Yong, et al.                                                   [Page 5]


Internet-Draft    ISIS Ext. For Distribution Tree             July 2013

   One router may be the root for multiple trees, each tree associates
   to a set of multicast groups. In this case, a router encodes
   multiple RTADDR sub-TLVs to announce root addresses, one for each
   root, in a router capability TLV. The group address/mask in
   different sub-TLVs can overlap. See section 3 for detail.

  2.2. RTADDRV6 sub-TLV

   This sub-TLV is used in IPv6 network. It has the same format and
   usage except that the addresses are in IPv6.







































Yong, et al.                                                   [Page 6]


Internet-Draft    ISIS Ext.
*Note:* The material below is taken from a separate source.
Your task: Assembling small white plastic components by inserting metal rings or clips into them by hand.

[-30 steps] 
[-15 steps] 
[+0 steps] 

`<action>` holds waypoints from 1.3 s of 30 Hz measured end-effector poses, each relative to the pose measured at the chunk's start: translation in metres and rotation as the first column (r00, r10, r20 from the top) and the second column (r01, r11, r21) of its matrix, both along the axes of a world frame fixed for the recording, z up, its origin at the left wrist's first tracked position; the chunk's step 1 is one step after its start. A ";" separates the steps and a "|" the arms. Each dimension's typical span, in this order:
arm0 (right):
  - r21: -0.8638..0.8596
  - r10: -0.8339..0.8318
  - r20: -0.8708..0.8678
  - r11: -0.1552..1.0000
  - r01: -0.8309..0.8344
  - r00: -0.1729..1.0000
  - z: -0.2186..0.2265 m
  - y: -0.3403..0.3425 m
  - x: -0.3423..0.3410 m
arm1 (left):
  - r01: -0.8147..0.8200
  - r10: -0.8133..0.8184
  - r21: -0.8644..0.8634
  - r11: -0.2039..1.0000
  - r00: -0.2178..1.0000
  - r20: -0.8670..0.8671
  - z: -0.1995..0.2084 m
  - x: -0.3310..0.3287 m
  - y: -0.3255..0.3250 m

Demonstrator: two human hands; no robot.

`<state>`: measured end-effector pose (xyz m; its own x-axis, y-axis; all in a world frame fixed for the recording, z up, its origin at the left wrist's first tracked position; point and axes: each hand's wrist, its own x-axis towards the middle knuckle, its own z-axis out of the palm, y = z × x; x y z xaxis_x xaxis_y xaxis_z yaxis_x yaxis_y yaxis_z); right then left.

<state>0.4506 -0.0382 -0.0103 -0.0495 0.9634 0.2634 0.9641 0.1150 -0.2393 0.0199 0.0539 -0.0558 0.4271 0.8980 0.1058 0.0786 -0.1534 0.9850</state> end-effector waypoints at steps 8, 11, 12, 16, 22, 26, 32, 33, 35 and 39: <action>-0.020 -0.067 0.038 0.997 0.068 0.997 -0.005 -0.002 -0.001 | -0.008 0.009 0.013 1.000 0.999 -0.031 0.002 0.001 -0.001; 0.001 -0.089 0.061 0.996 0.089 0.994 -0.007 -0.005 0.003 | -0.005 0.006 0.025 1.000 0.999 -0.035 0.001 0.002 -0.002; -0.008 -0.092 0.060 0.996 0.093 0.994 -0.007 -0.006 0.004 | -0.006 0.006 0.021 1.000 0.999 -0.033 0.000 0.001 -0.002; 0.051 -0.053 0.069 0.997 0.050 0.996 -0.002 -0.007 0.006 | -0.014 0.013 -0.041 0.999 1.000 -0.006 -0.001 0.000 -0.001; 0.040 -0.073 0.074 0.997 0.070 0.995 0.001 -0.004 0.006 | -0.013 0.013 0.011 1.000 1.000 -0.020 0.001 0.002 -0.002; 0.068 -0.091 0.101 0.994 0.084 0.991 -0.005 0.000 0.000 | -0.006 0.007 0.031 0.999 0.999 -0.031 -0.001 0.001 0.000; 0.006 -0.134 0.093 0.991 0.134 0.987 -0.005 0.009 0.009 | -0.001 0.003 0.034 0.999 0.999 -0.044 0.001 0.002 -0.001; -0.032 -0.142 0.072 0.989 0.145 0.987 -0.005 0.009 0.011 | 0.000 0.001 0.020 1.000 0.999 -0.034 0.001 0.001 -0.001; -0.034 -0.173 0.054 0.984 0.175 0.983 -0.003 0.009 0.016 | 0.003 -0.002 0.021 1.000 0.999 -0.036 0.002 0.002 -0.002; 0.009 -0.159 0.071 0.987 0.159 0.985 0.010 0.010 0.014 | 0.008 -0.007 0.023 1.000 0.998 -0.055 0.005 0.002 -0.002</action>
For Distribution Tree             July 2013

      +-+-+-+-+-+-+-+-+
      |Type = RTADDRV6|                  (1 byte)
      +-+-+-+-+-+-+-+-+
      |   Length      |                  (1 byte)
      +-+-+-+-+-+-+-+-+-+-+-+-+-+-+-+-+-+-+-+-+-+-+-+-+-+-+-+-+-+-+-+-+
      |                                                               |
      +                                                               +
      |                                                               |
      +                     Root IPv6 Address                         +
      |                                                               |
      +                                                               +
      |                                                               |
      +-+-+-+-+-+-+-+-+-+-+-+-+-+-+-+-+-+-+-+-+-+-+-+-+-+-+-+-+-+-+-+-+
      | RESV  |       Topology ID   |    (2 byte)
      +-+-+-+-+-+-+-+-+-+-+-+-+-+-+-+
      | Tree Priority |                  (1 byte)
      +-+-+-+-+-+-+-+-+
      |Num of Groups  |                  (1 byte)
      +-+-+-+-+-+-+-+-+-+-+-+-+-+-+-+-+-+-+-+-+-+-+-+-+-+-+-+-+-+-+-+-+
      |                                                               |
      +                                                               +
      |                                                               |
      +                  Group IPv6 Address (1)                       +
      |                                                               |
      +                                                               +
      |                                                               |
      +-+-+-+-+-+-+-+-+-+-+-+-+-+-+-+-+-+-+-+-+-+-+-+-+-+-+-+-+-+-+-+-+
      |                                                               |
      +                                                               +
      |                                                               |
      +                     MASK(1)                                   +
      |                                                               |
      +                                                               +
      |                                                               |
      +-+-+-+-+-+-+-+-+-+-+-+-+-+-+-+-+-+-+-+-+-+-+-+-+-+-+-+-+-+-+-+-+
      ~                                                               ~
      +-+-+-+-+-+-+-+-+-+-+-+-+-+-+-+-+-+-+-+-+-+-+-+-+-+-+-+-+-+-+-+-+




  2.3. The Group Address Sub-TLV

   The Group Address TLV and a set of Group Address sub-TLVs are
   defined in RFC6326-bis [RFC6326BIS]. The GIP-ADDR and GIPV6-ADDR
   sub-TLVs are used in this solution. An edge router uses the GIP-ADDR
   sub-TLV or GIPV6-ADDR to announce its interested multicast groups.



Yong, et al.                                                   [Page 7]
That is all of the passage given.